Kelly Avenue pedestrian underpass, Portland, OR, April 2010. Kodak TMY.
Recently, over at civics21.org, I wrote about the idea of hyperlocalism and history, or as local history blogger John Chilson described it to me, “microhistory.” This concept encompasses the bits and pieces of the past — the loose strings about the edges — that don’t often get encapsulated in the history books.
This intense and intimate scale interest in place — both in the traces of the past as well as the fingers of the present — is one of the aspects of photography that I am strongly drawn to. For me, photography really is a way to visually explore place, and the more tacticle the better.
The monuments, the vistas, the grand spaces, these have all been documented or interpreted countless times. As beautiful as the slopes of Mount Hood are, what more can I really add to the visual interpretations of that space, what can I contribute that has not already been said better? And no such photograph made by me will ever be able to transmit the holy beauty of that monolith.
However, in the common scramble of photographers to capture the big, the famous, the looming, the grand, we often have forgotten the corners of the world, the places that we pass by day-by-day, and which have so much story to tell if only we choose to listen.

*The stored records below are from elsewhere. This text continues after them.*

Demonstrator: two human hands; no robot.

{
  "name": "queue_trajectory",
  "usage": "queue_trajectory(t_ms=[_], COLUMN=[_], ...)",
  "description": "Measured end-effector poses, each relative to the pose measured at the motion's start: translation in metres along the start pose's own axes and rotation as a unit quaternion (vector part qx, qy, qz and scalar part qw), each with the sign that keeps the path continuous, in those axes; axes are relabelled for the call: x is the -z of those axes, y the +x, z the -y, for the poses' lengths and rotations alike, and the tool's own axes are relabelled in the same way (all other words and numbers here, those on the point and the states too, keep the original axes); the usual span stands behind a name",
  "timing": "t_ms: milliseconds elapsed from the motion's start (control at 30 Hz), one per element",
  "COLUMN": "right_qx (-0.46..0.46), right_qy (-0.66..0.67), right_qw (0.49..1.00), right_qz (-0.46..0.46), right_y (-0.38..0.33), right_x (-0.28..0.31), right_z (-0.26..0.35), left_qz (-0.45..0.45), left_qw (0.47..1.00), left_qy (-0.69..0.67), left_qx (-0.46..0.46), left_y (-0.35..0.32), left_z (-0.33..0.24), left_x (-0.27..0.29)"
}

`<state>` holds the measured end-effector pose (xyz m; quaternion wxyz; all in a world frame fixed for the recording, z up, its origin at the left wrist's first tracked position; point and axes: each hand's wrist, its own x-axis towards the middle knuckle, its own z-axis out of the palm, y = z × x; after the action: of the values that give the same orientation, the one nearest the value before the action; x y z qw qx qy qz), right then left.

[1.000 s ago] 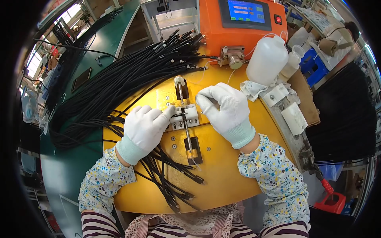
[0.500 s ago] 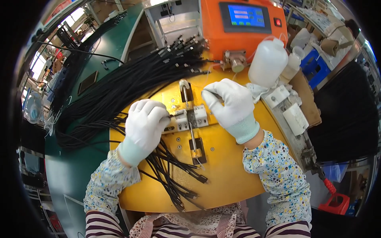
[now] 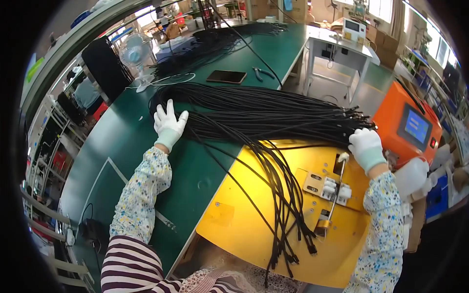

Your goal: Processing the ends of individual black wires using a machine jig on a factory assembly line.

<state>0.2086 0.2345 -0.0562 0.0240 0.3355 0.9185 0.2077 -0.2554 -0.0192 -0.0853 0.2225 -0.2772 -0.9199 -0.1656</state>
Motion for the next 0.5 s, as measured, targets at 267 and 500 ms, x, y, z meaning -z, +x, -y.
queue_trajectory(t_ms=[267, 500], right_qx=[-0.024, -0.045], right_qy=[0.146, 0.276], right_qw=[0.964, 0.922], right_qz=[-0.221, -0.268], right_y=[-0.018, -0.042], right_x=[0.053, 0.078], right_z=[0.011, 0.028], left_qz=[0.070, 0.087], left_qw=[0.995, 0.995], left_qy=[-0.037, 0.021], left_qx=[0.054, 0.050], left_y=[0.030, 0.051], left_z=[0.020, 0.004], left_x=[-0.057, -0.068])
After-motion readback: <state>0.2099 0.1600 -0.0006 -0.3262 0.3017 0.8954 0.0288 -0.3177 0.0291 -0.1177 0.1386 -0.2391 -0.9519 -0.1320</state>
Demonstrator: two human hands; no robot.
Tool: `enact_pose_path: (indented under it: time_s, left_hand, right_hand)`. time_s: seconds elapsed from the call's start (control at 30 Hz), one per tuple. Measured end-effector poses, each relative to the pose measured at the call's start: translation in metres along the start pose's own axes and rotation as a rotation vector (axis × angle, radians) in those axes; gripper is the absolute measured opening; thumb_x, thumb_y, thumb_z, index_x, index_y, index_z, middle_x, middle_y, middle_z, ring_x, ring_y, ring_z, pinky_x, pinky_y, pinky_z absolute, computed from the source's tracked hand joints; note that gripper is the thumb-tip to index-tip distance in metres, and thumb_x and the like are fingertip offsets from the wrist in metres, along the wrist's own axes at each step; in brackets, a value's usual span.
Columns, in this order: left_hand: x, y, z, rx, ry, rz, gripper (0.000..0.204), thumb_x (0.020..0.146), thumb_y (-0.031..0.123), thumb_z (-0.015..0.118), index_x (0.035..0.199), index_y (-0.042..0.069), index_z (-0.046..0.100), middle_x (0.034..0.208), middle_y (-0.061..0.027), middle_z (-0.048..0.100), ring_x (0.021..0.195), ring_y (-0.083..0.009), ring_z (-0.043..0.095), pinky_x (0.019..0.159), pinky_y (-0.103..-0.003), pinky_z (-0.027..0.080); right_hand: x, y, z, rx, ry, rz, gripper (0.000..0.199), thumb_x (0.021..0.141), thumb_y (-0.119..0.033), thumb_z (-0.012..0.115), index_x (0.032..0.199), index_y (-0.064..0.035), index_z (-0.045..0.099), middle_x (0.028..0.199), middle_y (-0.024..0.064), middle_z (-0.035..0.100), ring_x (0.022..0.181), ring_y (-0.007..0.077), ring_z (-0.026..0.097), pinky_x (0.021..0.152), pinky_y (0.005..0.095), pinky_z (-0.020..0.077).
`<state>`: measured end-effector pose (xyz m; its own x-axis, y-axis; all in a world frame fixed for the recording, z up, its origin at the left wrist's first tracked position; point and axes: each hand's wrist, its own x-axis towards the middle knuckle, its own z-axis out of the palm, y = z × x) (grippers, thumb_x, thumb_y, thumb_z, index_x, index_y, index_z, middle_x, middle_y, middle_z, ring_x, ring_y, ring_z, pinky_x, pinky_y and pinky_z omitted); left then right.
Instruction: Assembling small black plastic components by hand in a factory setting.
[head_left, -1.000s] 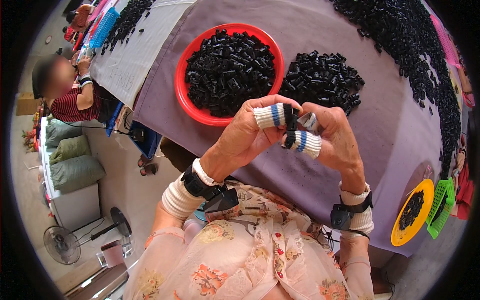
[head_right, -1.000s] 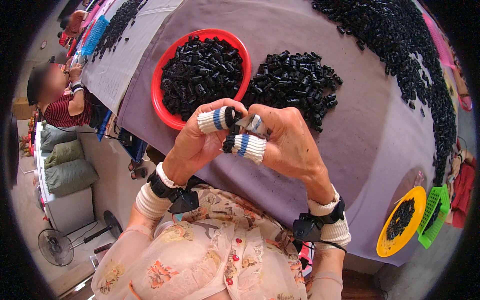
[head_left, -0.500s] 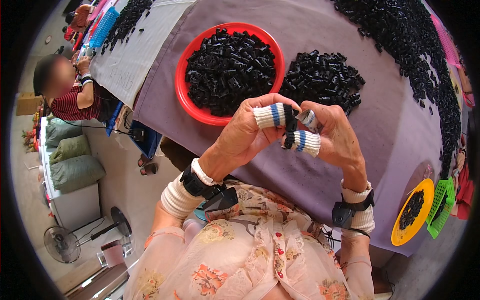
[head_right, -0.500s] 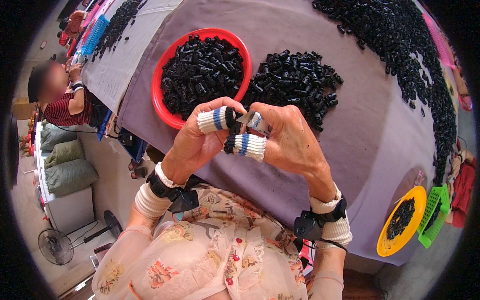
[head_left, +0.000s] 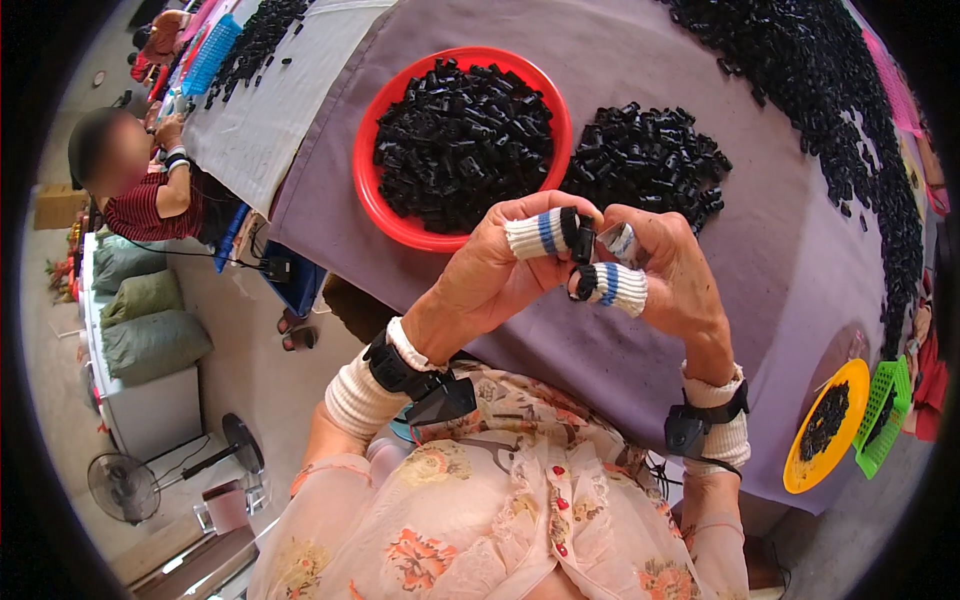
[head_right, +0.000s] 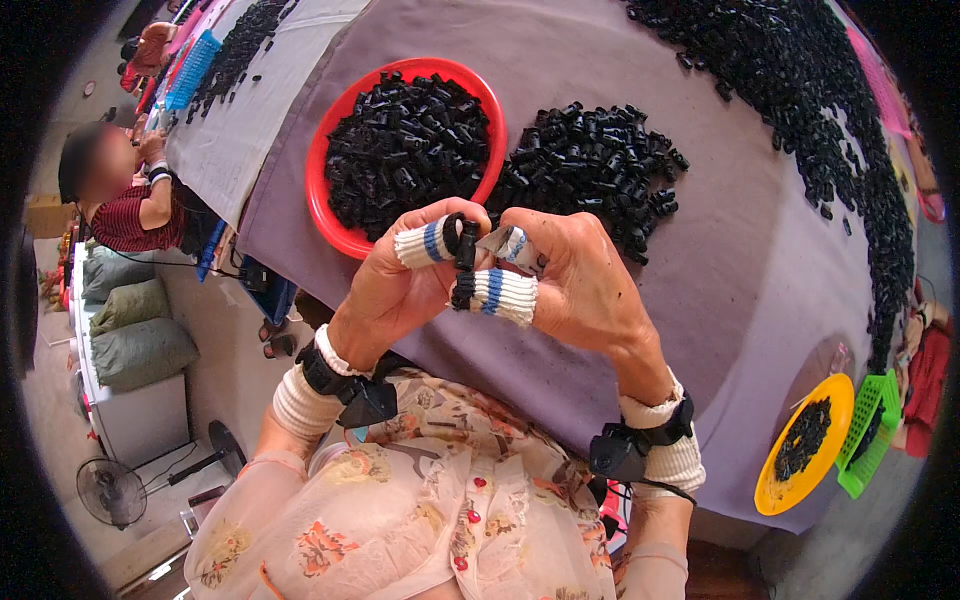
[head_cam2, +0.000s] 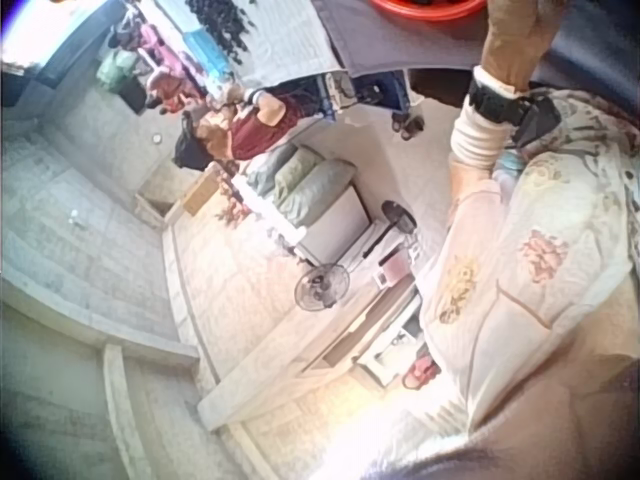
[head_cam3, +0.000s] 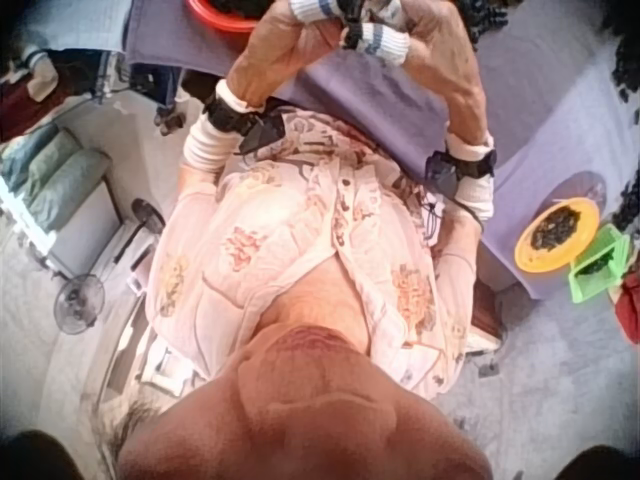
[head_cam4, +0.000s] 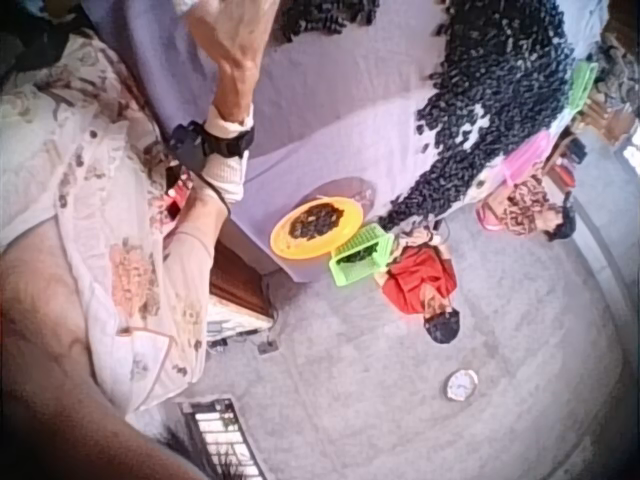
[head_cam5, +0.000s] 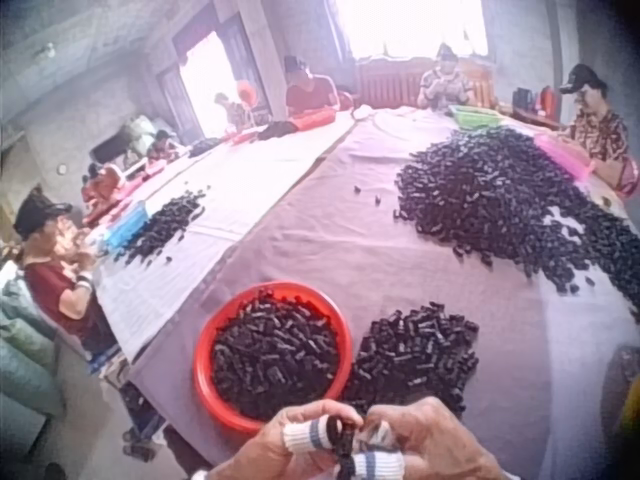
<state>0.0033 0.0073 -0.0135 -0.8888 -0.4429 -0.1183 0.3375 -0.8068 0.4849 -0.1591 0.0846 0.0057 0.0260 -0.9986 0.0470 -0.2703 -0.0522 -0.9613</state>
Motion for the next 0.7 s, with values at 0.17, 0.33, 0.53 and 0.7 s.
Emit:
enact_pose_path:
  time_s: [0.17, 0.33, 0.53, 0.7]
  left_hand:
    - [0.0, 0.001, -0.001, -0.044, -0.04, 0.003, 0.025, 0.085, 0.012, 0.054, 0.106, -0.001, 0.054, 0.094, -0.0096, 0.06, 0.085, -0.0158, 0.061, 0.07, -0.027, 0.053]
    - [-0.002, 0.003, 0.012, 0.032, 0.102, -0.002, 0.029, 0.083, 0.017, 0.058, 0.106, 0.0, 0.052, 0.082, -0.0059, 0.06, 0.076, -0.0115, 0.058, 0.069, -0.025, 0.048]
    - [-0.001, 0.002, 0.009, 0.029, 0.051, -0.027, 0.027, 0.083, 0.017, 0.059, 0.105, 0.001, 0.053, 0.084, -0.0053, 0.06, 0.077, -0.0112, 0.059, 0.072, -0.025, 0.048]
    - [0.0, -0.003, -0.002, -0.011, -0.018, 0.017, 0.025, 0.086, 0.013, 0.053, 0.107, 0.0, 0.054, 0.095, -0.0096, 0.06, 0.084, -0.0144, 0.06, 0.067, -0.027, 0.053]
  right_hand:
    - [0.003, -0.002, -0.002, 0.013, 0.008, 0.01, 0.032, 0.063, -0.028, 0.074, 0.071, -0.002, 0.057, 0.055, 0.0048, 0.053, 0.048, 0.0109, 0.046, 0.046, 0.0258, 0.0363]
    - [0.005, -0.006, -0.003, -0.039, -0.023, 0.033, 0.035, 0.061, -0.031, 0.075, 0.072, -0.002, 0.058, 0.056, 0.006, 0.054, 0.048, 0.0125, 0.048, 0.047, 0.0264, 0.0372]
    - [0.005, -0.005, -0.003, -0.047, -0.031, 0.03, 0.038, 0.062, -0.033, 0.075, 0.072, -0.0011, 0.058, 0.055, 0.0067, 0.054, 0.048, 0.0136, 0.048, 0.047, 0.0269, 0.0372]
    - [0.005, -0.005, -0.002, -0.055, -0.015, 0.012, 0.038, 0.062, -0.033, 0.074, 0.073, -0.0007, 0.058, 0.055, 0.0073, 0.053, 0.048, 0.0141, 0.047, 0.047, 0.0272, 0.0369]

Although such corners have always held a fascination for me, until discussin the idea of microhistory with John I had not really recognized that that was one of the threads to be found within my own visual work. Realizing this thread, however, has given me many new ideas to consider.
As a photographer, it always pays to be thinking about your photographs, even when you don’t have a camera about, and it pays too to talk to the people who know your subject matter, jsut as I did with John. It opens up your mind to new possibilities.